TASK BRIEF
Take the lines below beginning at the line that has "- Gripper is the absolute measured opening" and stopping after the line that has "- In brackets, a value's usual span", and print them exactly as they are, with no other lines.

┏━━

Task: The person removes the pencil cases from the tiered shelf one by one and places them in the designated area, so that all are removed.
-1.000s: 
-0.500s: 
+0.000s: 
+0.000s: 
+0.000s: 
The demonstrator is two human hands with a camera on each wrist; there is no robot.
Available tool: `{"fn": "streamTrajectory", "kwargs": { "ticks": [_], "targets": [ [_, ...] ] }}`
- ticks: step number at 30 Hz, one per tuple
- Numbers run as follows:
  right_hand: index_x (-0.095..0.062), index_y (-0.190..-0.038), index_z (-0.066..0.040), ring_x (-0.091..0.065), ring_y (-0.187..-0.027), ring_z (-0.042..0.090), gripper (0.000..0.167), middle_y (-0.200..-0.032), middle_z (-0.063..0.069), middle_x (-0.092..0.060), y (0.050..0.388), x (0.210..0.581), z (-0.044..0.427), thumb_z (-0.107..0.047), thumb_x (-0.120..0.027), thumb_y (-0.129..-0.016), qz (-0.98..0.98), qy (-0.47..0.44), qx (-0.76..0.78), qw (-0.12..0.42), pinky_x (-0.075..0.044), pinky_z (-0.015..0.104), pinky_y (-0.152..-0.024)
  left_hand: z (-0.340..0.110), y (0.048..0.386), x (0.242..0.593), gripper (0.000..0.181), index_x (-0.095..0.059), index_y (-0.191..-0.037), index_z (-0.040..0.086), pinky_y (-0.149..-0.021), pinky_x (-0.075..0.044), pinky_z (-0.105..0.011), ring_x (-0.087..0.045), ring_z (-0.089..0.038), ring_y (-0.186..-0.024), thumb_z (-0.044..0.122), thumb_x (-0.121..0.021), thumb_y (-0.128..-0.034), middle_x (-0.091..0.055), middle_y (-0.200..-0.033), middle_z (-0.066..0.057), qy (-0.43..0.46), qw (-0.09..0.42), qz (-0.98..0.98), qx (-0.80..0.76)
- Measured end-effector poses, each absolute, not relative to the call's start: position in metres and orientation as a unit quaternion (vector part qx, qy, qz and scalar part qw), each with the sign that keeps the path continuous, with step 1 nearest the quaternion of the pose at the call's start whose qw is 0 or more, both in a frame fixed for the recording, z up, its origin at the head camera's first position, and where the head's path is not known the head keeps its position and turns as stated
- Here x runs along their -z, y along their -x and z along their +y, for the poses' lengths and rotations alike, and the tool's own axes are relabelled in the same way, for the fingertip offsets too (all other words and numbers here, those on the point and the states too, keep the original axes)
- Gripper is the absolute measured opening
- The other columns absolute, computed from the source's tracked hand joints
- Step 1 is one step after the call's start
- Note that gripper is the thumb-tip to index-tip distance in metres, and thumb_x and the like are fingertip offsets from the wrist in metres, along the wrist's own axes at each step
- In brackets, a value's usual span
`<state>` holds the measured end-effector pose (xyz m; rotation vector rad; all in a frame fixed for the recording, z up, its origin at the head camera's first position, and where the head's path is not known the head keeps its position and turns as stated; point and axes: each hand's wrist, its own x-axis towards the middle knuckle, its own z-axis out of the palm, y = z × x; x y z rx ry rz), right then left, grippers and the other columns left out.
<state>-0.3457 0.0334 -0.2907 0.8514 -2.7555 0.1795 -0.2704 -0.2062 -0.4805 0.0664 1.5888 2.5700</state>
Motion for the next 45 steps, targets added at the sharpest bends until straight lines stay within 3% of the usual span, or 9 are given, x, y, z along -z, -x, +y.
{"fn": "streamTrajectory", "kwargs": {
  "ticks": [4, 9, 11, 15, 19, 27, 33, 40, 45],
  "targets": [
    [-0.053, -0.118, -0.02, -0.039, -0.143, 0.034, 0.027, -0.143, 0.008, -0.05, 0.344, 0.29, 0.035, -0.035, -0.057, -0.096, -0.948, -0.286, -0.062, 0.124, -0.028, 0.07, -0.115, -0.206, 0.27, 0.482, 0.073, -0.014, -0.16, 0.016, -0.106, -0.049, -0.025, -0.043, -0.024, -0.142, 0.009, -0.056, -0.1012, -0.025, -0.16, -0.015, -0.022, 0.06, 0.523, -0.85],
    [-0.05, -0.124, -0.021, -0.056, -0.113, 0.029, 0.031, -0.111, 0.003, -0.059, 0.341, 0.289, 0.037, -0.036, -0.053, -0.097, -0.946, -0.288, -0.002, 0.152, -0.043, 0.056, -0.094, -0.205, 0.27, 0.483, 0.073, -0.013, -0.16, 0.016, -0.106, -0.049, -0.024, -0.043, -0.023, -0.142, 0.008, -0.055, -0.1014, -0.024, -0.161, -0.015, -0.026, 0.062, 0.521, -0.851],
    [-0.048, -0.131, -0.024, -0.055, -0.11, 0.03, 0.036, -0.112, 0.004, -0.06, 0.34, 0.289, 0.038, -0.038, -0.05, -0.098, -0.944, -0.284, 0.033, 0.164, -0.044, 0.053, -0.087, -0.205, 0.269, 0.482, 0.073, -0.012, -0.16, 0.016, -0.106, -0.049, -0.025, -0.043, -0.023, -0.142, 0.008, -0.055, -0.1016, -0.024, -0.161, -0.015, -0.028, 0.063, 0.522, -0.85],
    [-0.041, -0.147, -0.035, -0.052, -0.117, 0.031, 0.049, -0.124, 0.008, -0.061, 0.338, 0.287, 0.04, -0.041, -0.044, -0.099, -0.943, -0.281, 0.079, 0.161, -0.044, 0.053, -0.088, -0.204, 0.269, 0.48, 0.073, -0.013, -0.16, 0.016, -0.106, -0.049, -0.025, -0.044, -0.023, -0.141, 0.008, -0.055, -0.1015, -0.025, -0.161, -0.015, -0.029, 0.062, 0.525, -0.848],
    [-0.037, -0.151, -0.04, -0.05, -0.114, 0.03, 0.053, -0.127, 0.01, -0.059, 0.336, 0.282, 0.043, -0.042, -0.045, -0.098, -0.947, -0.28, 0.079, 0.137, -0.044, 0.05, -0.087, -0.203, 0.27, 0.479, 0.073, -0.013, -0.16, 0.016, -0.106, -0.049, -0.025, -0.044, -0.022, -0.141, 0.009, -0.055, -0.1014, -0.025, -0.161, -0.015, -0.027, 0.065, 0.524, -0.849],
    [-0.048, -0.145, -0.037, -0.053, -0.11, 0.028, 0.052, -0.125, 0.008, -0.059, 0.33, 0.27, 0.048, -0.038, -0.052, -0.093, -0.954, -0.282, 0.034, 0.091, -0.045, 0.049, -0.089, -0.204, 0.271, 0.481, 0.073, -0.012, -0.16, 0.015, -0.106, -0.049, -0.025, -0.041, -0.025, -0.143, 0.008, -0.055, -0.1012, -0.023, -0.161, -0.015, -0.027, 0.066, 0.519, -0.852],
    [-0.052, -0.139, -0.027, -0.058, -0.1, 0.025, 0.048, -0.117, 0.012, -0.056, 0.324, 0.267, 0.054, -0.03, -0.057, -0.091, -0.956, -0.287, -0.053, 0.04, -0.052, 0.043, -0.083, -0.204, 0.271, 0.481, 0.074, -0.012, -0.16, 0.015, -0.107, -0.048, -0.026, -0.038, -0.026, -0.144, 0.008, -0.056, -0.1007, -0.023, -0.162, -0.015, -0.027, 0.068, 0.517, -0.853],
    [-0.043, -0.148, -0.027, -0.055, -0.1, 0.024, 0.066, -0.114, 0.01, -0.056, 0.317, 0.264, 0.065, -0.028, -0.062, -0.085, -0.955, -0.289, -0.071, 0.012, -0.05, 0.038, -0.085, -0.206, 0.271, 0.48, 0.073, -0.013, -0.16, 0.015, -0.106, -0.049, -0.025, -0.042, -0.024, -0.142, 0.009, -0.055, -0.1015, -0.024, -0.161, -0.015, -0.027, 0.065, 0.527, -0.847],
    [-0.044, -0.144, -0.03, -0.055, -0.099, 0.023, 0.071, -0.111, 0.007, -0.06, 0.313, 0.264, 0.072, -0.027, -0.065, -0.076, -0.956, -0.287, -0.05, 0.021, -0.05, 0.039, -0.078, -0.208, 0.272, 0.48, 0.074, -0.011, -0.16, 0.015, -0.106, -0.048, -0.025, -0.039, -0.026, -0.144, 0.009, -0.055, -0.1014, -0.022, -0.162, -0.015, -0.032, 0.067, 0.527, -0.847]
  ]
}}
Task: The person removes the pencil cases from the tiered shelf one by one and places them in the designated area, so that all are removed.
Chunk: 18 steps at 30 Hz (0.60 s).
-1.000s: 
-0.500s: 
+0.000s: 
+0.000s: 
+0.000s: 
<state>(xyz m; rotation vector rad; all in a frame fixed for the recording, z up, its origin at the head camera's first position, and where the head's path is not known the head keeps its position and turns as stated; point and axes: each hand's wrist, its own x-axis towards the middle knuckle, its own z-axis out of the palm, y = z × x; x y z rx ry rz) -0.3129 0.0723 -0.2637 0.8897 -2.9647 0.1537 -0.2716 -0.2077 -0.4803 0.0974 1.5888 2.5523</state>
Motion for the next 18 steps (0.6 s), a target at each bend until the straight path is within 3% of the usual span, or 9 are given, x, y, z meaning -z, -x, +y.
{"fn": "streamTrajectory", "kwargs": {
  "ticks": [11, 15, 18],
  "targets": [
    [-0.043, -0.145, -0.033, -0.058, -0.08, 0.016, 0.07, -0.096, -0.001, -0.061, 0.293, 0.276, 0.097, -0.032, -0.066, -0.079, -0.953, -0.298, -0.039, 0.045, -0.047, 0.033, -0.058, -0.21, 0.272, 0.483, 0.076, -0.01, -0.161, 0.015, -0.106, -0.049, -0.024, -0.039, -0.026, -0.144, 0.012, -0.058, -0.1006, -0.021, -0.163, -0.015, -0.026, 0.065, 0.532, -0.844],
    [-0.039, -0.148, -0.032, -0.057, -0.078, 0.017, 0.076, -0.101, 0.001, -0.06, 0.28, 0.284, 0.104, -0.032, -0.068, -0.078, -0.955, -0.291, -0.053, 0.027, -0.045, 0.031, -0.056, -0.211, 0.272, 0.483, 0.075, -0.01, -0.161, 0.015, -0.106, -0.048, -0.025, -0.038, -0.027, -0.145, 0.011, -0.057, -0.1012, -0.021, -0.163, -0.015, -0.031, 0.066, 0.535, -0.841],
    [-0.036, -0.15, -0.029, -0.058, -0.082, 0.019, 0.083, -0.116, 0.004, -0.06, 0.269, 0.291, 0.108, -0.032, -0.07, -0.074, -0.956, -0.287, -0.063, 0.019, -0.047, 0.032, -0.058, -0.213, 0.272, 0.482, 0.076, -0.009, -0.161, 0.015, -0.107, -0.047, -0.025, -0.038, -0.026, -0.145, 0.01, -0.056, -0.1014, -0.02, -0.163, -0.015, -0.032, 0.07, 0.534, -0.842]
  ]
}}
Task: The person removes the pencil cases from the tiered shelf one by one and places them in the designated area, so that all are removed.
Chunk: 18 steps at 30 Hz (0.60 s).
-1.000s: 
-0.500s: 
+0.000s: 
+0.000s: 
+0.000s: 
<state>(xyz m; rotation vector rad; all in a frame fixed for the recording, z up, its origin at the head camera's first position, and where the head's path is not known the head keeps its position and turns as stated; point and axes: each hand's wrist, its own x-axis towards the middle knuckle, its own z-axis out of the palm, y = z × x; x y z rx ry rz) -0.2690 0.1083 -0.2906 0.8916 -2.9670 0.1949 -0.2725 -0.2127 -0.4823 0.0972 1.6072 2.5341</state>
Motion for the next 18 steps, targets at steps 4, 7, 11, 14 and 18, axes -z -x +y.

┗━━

RESPONSE BOX
- Gripper is the absolute measured opening
- The other columns absolute, computed from the source's tracked hand joints
- Step 1 is one step after the call's start
- Note that gripper is the thumb-tip to index-tip distance in metres, and thumb_x and the like are fingertip offsets from the wrist in metres, along the wrist's own axes at each step
- In brackets, a value's usual span

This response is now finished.